2. Host Status Section
Host status tells you whether Google had any issues when trying to crawl your website.
Definitely one of the more important checks on this list!
There are three different statuses:
- Green solid check means not problems in the last 90 days
- Green outline check means crawling ability was impacted in the last 90 days, but the issue was over a week ago.
- Red means there was a crawling issue in the last week.
Clicking on the host status block will take you another page where you can find a few more details.
As shown below, this website had a problem recently so we would definitely want to check it out.
When you click on that block you will see a list of possible issues as shown in the image below. These include:
- robots.txt fetch – if this is red it could mean your file does not exist, is empty, or is formatted incorrectly
- DNS resolution – if this is red you may have issues with your DNS setup at your registrar
- Server connectivity – if this is red then there is some type of issue with your server response
Of course I need to look into the server connectivity issue to see what is going on. Clicking on that line item will show more details.
In the below image there are peaks where there were server issues.
In this case, they are not a concern because these were during periods we were doing work on the website and cleaning up lots of code. But, you might need to dig even deeper if you were not doing any site work!
For now, we will monitor it and make sure it gets back into the green soon.
3. Crawl Requests Breakdown
The lower part of the crawl stats page gives a bit more detail about the crawl requests so you can dig a bit deeper if you find issues.
Below are summarizations of each of the four blocks:
- By response
- By file type
- By purpose
- By Googlebot type
So, what are we looking at which each of these?
✔️ By Response
When Google crawls your website it will receive a response code which will tell us if there are issues with the page.
Below we can see a 200 response was received by Google for 76% of the pages it crawled. This means those were all OK and retrieved without issue.
The other codes may – or may not – be good depending on your website. I would check the 3xx or 4xx errors to make sure nothing seems wrong.
The responses below are more uncommon, but can be more serious issues impeding your organic growth. You can learn more about all of these crawl stat responses on the Google Search Console help center.

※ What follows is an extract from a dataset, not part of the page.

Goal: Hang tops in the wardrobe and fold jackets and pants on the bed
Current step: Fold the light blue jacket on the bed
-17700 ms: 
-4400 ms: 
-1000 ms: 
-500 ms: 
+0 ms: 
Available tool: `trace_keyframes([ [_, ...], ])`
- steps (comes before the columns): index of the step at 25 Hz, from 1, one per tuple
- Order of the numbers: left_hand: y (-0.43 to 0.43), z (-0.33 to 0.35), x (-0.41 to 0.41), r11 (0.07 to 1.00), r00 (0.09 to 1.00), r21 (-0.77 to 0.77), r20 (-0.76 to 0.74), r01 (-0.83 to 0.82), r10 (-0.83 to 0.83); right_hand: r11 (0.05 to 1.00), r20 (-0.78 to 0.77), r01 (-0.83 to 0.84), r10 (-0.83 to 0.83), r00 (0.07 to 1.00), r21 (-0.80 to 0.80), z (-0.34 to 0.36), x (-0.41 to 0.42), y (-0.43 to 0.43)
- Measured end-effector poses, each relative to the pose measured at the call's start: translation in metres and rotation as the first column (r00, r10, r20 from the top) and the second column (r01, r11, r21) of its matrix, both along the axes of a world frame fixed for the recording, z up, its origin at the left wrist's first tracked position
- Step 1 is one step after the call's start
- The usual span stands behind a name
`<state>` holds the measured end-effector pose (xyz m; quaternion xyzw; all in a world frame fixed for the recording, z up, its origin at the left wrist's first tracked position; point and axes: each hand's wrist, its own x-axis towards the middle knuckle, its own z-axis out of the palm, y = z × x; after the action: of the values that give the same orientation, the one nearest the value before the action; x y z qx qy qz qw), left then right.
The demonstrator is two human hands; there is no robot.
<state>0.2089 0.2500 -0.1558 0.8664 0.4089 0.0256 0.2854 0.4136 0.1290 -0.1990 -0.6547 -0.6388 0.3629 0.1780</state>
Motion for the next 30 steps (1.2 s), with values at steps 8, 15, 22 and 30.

If you see any of the below, then you will definitely need to investigate.
- 5xx error
- robots.txt not available
- Unauthorized (401/407)
- DNS unresponsive
- DNS error
- Fetch error
- Page could not be reached
- Page timeout
- Redirect error
- Other error
To analyze in more detail, click the response and you will be taken to another page where you can see the pages that are causing those errors.
✔️ By File Type
The file type will let you see what kinds of files may be having crawl request issues. The percentage next to each file type represents the responses for that type of file.
Clicking on each file will offer more information about the crawl requests made, response time, and download size. Reviewing these can help you assess any crawling issues that might be happening.
If you see spikes in any of the data, it could mean there are issues that can be causing not found errors or slowness in load.
✔️ By Crawl Purpose
This is simple one! There are two crawl options shown:
- Discovery which means the URL had never been crawled before
- Refresh which is a repeat crawl of a known page
Why is this useful?
You can get a good idea if your content is being crawled. For example, if you added a lot of new content, you should see a spike in the discovery purpose report.
You can checkout refresh every once in a while when you update your content to see when Google is coming to re-crawl it.
✔️ By Googlebot Type
Googlebot type can help you identify which Google user agents have crawled your site recently.
Below is sample chart showing all the different types of bots that have visited the site and the percentage of visits by each.
There are a few others as well like vide, storebot, and other agent type.